### WORK TO BE COMPLETED
Your reply should hold only the lines from the one containing "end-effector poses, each" to the final line of the listing below, restated word for word.

### GIVEN MATERIAL
..............................

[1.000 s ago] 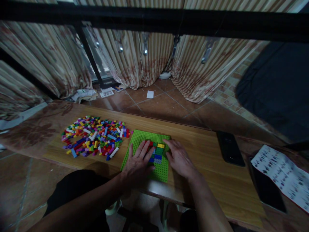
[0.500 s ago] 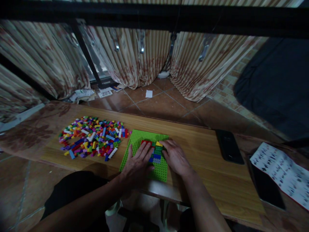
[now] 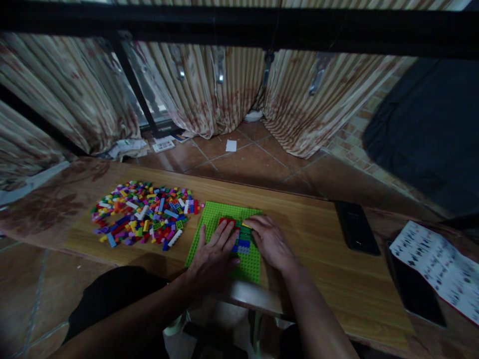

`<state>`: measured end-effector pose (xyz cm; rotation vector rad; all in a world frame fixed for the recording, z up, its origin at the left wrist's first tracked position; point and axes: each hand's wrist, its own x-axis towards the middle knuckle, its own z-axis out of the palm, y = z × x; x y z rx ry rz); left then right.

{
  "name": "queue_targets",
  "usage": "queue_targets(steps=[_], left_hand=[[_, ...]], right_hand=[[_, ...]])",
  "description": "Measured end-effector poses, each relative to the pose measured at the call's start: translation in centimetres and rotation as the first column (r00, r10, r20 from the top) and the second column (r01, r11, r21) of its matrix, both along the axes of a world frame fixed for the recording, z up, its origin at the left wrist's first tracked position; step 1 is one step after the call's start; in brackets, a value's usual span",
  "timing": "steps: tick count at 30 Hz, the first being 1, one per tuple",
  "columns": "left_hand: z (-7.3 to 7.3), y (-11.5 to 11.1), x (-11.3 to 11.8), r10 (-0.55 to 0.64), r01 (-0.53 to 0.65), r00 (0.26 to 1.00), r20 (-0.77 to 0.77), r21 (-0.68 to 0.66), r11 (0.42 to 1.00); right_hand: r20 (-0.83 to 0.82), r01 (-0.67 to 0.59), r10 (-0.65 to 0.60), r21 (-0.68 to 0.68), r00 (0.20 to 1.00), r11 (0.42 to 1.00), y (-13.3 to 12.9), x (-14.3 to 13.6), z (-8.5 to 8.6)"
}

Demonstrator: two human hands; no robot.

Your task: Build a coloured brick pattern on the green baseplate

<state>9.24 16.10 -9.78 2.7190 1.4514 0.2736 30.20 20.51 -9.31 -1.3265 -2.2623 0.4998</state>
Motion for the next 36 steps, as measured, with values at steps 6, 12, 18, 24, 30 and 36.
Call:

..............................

### OUTPUT FOR THIS TASK
  "description": "Measured end-effector poses, each relative to the pose measured at the call's start: translation in centimetres and rotation as the first column (r00, r10, r20 from the top) and the second column (r01, r11, r21) of its matrix, both along the axes of a world frame fixed for the recording, z up, its origin at the left wrist's first tracked position; step 1 is one step after the call's start; in brackets, a value's usual span",
  "timing": "steps: tick count at 30 Hz, the first being 1, one per tuple",
  "columns": "left_hand: z (-7.3 to 7.3), y (-11.5 to 11.1), x (-11.3 to 11.8), r10 (-0.55 to 0.64), r01 (-0.53 to 0.65), r00 (0.26 to 1.00), r20 (-0.77 to 0.77), r21 (-0.68 to 0.66), r11 (0.42 to 1.00); right_hand: r20 (-0.83 to 0.82), r01 (-0.67 to 0.59), r10 (-0.65 to 0.60), r21 (-0.68 to 0.68), r00 (0.20 to 1.00), r11 (0.42 to 1.00), y (-13.3 to 12.9), x (-14.3 to 13.6), z (-8.5 to 8.6)"
}

Demonstrator: two human hands; no robot.

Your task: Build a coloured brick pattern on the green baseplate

<state>9.24 16.10 -9.78 2.7190 1.4514 0.2736 30.20 20.51 -9.31 -1.3265 -2.2623 0.4998</state>
Motion for the next 36 steps, as measured, with values at steps 6, 12, 18, 24, 30 and 36.
Call:

This finishes the exercise.